Janvier sans alcool : quels bienfaits d’un mois de sobriété ?

22 janvier 2026

Beaucoup de personnes prennent de bonnes résolutions pour la nouvelle année. L’une d’entre elles consiste souvent à boire moins d’alcool, ou à s’abstenir complètement — du moins pendant une période déterminée. Le mois de janvier est particulièrement propice après les nombreuses festivités de fin d’année. Nombreux sont ceux qui optent donc pour un « Dry January » — c’est-à-dire un mois de janvier « sec », donc sans alcool. Quels sont les avantages de renoncer à l’alcool pendant une courte période ?
Dès les premiers jours, on ressent des changements selon le médecin Helmut Seitz de l’Université de Heidelberg. Il mène des recherches depuis des décennies sur les conséquences des troubles liés à l’alcool. « Ce que l’on observe assez rapidement, c’est si l’on peut vraiment arrêter de boire — si l’on boit encore par habitude ou s’il existe une dépendance. » Celui qui ne peut pas s’arrêter devrait solliciter l’aide de médecins ou de structures d’accompagnement.
Pour tous les autres, la première amélioration concerne le sommeil. « En quelques jours, on remarque qu’on dort mieux. Les phases de sommeil profond et réparateur s’allongent », affirme Seitz.

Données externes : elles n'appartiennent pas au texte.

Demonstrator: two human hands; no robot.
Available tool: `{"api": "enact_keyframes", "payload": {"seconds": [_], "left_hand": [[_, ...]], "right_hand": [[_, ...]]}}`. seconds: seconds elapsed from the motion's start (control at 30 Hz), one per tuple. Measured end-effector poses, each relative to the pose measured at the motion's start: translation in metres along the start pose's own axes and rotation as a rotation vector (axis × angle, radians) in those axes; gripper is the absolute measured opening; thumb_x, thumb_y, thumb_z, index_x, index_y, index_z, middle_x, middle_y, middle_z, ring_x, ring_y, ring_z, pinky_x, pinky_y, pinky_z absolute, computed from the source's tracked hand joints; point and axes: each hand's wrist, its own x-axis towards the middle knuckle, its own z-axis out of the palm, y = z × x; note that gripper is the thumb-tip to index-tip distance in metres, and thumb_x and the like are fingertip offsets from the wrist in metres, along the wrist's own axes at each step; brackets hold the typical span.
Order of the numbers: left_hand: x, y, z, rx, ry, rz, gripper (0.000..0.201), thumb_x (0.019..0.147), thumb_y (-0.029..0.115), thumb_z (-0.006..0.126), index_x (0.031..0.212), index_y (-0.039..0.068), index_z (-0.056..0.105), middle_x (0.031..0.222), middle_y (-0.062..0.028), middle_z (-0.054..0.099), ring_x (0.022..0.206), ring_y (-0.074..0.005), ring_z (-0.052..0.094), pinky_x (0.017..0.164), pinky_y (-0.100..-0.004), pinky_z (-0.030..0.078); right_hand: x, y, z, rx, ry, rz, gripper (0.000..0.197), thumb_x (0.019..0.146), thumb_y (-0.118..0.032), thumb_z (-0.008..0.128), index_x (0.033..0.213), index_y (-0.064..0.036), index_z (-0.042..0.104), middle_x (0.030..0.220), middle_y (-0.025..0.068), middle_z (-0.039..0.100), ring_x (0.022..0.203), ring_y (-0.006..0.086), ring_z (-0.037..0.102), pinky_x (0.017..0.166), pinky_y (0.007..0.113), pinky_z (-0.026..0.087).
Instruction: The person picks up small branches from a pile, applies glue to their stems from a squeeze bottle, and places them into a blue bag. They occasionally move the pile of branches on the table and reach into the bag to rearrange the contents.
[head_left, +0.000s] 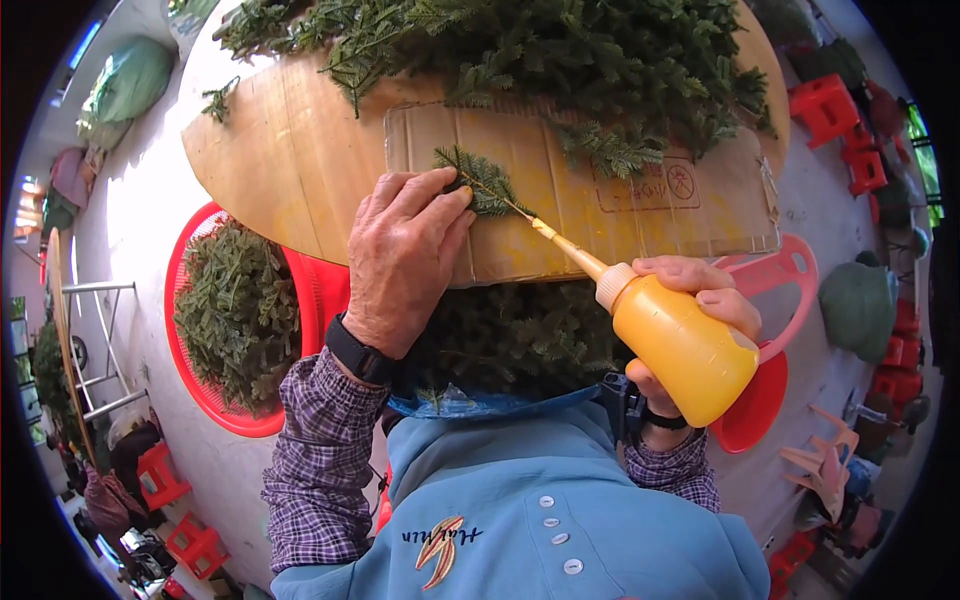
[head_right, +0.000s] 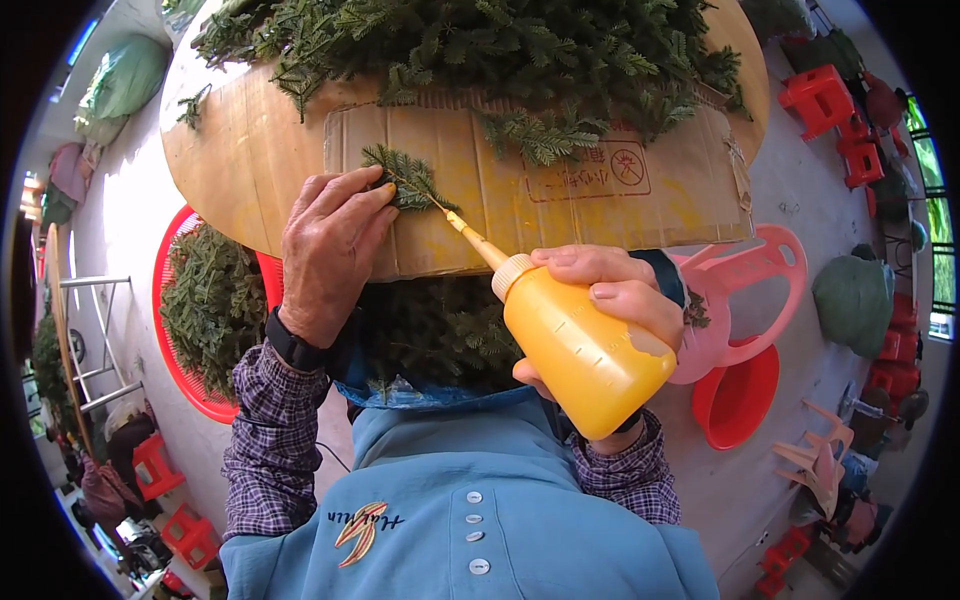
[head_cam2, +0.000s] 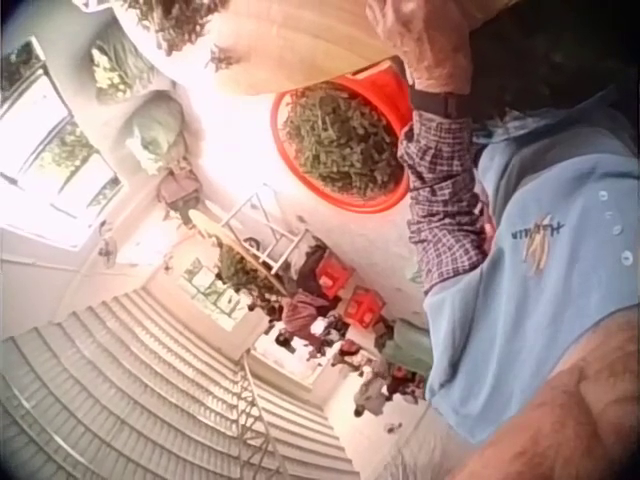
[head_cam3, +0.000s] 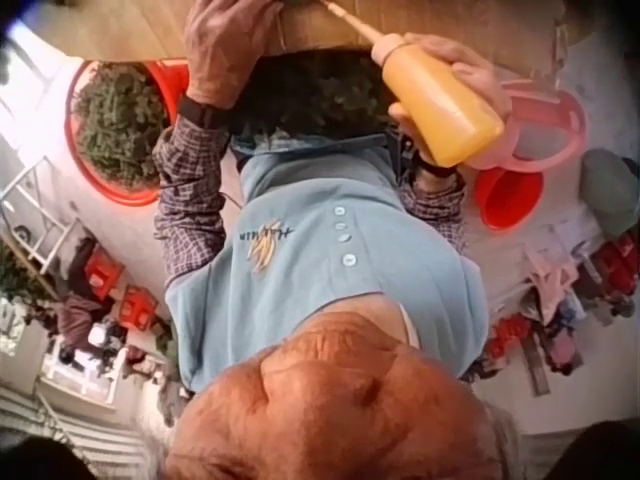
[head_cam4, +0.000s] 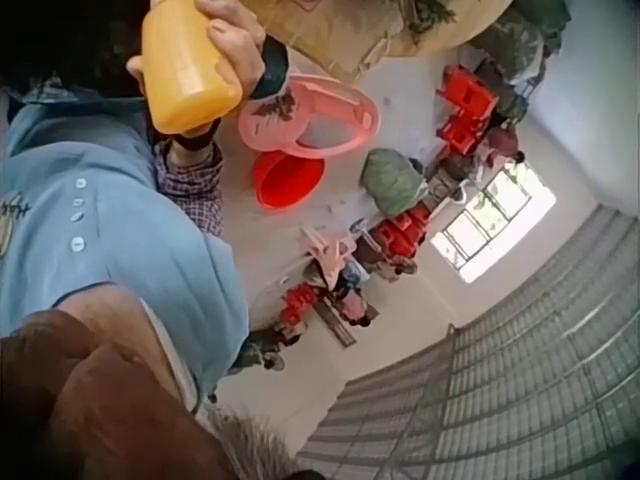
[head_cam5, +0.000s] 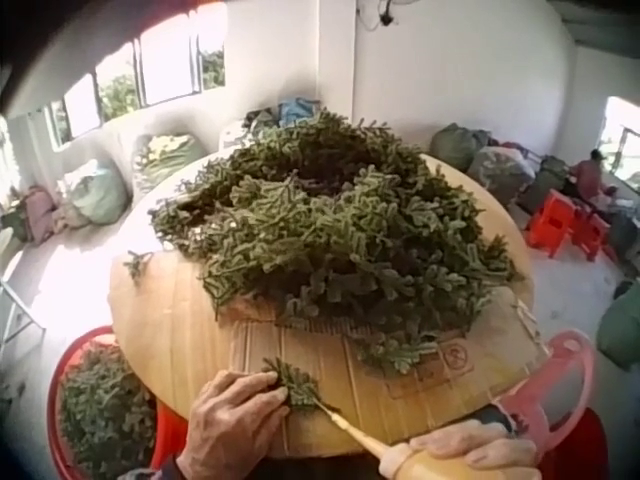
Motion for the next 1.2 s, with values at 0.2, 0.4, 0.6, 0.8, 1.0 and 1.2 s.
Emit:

Cela peut aussi améliorer la concentration durant la journée, complète Antje Gahl de la Deutsche Gesellschaft für Ernährung (DGE) à Bonn.

Plusieurs semaines sans alcool

Lorsque l’on s’abstient d’alcool, selon l’expert de la DGE, des signes positifs apparaissent après quelques semaines. « Bien sûr, c’est individuel, mais des effets démontrés existent dans les études. »
Des recherches ont notamment montré qu’au terme d’un mois, les valeurs hépatiques peuvent s’améliorer de manière marquée, précise le médecin Peter Dietrich de l’Université clinique d’Erlangen. « Le métabolisme bénéficie aussi rapidement. » Sur le long terme, le risque d’hypertension et de maladies cardiovasculaires diminue.
Le fait qu’un taux d’alcoolémie nul fasse du bien au corps se voit aussi sur la peau : elle s’améliore, et des problèmes tels que le psoriasis diminuent, affirme Seitz. Dans l’ensemble, on se sent mieux et le système immunitaire se stabilise. « On contracte moins d’infections. »
Après un mois sans alcool, on peut parfois constater des effets sur la balance. Un gramme d’alcool apporte en moyenne sept kilocalories; en un mois, en se passant d’alcool, on peut perdre un à deux kilos, si la fortune est au rendez-vous, explique Seitz.
Maitriser un court abstinence a-t-il vraiment un sens ?
Oui, répond Seitz. Même s’il n’existe pas d’études dédiées. Il a pourtant constaté que de nombreuses personnes, après une pause alcool, boivent moins. « Elles constatent que cela leur fait du bien. Si elles tiennent quatre semaines sans alcool, il leur sera plus facile par la suite de s’en priver de temps en temps. »
La spécialiste de la DGE Gahl partage une vision similaire. De nombreux effets positifs de l’arrêt temporaire ne se manifestent qu’après plusieurs mois, dit-elle. Néanmoins, des pauses courtes peuvent aussi être bénéfiques. « Elles encouragent peut-être à réfléchir à la fréquence, à la quantité et au contexte de la consommation d’alcool — et peuvent amener à boire globalement moins. »

Comment le maintenir durablement ?

Gahl conseille d’avancer par étapes réalisables. « Même des jours sans alcool réguliers ont des effets positifs. » On peut, par exemple, se fixer comme objectif de ne pas boire d’alcool en semaine. Ou essayer de se montrer plus discret lors des réceptions et se limiter à un seul verre. « Chacun doit déterminer quelle stratégie lui convient le mieux. »
Les rituels peuvent aussi aider. « L’alcool est souvent consommé de façon ritualisée », explique Dietrich, chef de service à Erlangen. Celui qui décide consciemment d’adopter un nouveau rituel comme une tasse de thé, une promenade ou du sport peut plus facilement renoncer. Par ailleurs, il faut éviter de laisser l’alcool en évidence à la maison et privilégier des alternatives sans alcool à portée de main.
Selon lui, il est crucial que les personnes qui consomment beaucoup ou qui présentent des signes de sevrage n’entreprennent une pause alcoolique que sous la supervision de médecins. En effet, un sevrage brutal peut présenter des risques pour la santé.